Enhancing Electric Discharge Machining Performance by Selecting Electrode Design and Geometrical Parameters for Square, Triangular, and Hexagonal Profiled Holes

Abstract

Manufacturing of dies, molds, and their allied components requires the machining of holes with different profiles. Electric discharge machining (EDM) die-sinking is a crucial process used in the dies and molds manufacturing industry. By nature, EDM die-sinking is a relatively slow process in terms of material removal rate (MRR) and there are high amounts of tool material loss in terms of tool wear rate (TWR) which directly influence dimensional accuracies and surface roughness (SR). Therefore, the process is continuously evolving to address these limitations. The present research is aligned in this direction such as to bring improvements in MRR, TWR, and SR through modifications to the conventional electrode design and its geometrical parameters.
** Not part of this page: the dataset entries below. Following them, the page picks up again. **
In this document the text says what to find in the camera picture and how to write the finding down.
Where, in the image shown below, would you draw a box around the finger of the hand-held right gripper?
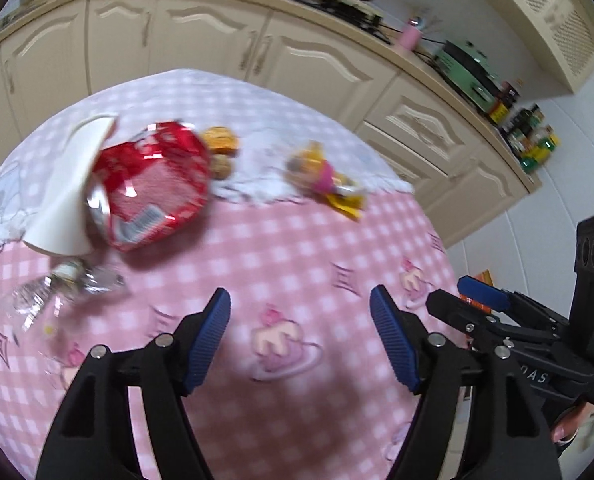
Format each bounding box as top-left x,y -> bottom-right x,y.
457,275 -> 572,334
425,289 -> 528,356

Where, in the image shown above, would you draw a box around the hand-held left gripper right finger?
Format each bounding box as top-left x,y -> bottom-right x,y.
369,285 -> 562,480

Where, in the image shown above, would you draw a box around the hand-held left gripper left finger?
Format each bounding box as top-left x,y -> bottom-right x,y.
36,287 -> 232,480

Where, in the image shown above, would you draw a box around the clear plastic wrapper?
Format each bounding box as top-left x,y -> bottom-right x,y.
2,259 -> 128,332

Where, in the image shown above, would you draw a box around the red snack packet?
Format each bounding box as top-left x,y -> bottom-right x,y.
84,120 -> 213,254

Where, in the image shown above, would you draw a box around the yellow magenta snack wrapper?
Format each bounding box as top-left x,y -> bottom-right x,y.
283,141 -> 369,222

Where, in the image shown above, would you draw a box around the small golden pastries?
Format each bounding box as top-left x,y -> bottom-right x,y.
199,126 -> 241,157

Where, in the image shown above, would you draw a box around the person's right hand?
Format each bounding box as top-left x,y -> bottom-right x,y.
552,400 -> 594,447

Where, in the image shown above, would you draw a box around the pink checkered tablecloth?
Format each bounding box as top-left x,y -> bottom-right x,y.
0,67 -> 450,480

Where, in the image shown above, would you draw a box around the green plastic bottle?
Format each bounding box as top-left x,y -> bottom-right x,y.
521,127 -> 560,175

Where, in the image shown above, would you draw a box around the cream cabinet drawer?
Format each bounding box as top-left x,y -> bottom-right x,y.
354,121 -> 450,197
363,74 -> 478,177

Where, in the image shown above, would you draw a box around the dark glass bottle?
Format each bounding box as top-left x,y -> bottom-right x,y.
507,105 -> 543,146

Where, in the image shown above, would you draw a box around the large soy sauce bottle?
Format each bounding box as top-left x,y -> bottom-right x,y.
488,82 -> 522,126

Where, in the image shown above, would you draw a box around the beige kitchen countertop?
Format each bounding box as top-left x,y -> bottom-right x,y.
0,0 -> 544,196

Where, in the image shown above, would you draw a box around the green electric cooker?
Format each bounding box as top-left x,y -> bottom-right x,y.
434,39 -> 503,114

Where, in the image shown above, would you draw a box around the pink utensil holder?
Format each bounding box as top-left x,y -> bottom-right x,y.
399,25 -> 423,51

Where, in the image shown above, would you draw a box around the cream kitchen base cabinet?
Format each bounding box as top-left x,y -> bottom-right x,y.
0,0 -> 542,251

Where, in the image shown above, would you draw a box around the black gas stove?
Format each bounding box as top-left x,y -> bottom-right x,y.
177,0 -> 394,44

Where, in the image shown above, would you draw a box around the large lattice wall cabinet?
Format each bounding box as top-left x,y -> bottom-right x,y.
449,0 -> 594,94

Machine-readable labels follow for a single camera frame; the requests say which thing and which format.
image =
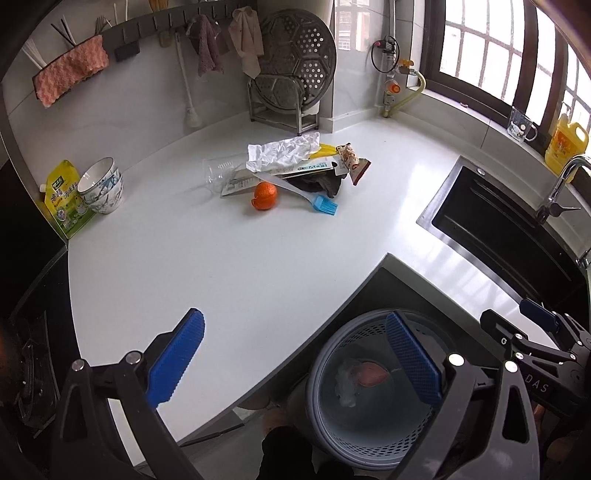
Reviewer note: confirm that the printed cardboard box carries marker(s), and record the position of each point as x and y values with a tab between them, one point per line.
314	166

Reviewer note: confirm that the gas regulator with orange knob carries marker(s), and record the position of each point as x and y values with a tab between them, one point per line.
393	87

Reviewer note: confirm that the clear plastic cup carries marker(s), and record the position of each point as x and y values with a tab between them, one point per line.
221	173

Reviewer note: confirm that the white bottle brush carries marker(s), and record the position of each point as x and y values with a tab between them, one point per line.
194	117

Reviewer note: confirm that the printed snack wrapper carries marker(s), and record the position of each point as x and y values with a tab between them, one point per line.
351	159

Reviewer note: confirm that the orange tangerine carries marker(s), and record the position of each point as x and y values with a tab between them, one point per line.
265	196

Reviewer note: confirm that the mauve hanging cloth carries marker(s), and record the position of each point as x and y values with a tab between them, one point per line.
210	46

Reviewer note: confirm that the grey perforated plastic waste basket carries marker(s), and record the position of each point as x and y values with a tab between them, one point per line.
332	443

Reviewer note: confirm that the crumpled clear plastic film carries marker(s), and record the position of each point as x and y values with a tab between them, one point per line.
346	385

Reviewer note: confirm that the person's black pants leg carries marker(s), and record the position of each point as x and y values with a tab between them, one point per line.
286	454

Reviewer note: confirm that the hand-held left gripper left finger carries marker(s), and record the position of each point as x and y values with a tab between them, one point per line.
178	355

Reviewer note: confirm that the pink fluffy towel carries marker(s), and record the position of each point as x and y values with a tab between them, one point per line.
69	71

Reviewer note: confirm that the large barred window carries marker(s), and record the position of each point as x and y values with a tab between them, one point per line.
485	41

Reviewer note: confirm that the dark grey cloth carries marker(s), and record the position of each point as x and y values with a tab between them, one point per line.
328	184

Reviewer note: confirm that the beige hanging cloth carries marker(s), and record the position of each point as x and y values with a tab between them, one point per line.
247	41

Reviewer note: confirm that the pink scrap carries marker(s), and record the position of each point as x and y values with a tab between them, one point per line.
369	374

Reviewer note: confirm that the clear measuring cup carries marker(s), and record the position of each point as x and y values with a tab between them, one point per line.
519	124

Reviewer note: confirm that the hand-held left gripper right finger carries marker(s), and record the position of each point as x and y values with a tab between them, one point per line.
413	357

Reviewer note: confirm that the black rectangular block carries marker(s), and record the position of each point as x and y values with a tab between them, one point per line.
127	51

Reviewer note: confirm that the grey wall hanging rail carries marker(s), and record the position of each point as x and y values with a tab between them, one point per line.
152	21

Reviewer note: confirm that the white paper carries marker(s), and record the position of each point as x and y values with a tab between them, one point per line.
281	152

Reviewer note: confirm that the white sticks bundle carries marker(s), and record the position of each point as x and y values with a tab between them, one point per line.
33	53

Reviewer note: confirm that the large perforated steel steamer plate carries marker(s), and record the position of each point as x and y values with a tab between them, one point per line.
314	50

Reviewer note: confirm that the black chopsticks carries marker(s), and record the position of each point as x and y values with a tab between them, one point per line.
64	32

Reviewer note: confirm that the green yellow refill pouch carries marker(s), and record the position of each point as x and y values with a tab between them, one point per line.
64	203

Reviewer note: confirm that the blue silicone basting brush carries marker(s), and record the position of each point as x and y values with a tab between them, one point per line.
325	204

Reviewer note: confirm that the person's right hand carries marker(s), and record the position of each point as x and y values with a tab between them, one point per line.
569	445

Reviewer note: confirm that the yellow oil bottle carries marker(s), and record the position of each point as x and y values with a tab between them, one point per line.
565	145

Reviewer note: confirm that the steel dish rack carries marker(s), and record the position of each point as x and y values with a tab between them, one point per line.
307	122

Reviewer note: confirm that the chrome faucet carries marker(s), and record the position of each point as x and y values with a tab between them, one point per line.
561	182

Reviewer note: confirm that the dark kitchen sink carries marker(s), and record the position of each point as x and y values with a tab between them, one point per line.
498	221

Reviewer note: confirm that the metal forks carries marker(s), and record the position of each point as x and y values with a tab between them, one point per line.
102	25

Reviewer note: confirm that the black glass stove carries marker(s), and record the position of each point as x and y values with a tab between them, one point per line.
32	369

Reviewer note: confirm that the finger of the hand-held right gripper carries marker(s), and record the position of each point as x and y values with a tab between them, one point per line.
538	310
538	364

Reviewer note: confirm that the yellow plastic lid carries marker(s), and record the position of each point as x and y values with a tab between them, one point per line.
328	150
Traditional designs of EDM electrodes have a uniform cross-section through the tool’s entire length and have only one geometrical parameter, i.e., the tool’s cross-section. To improve the EDM performance, traditional designs are completely modified by introducing several geometrical parameters such as relief angles, land thickness, cross-sectional area, shank height, circular relief, and non-circular relief, etc. Electrode designs are employed to mill non-circular profiles including triangular, square, and hexagonal shaped holes. The EDM performance measures strongly depend on the tool’s geometrical parameters (design type, relief angle, land thickness), machining profile (circular, square, triangle, hexagon), as well as the height/depth of the machining feature. By selecting proper tool designs and corresponding geometrical parameters, the EDM performance measures can be improved significantly.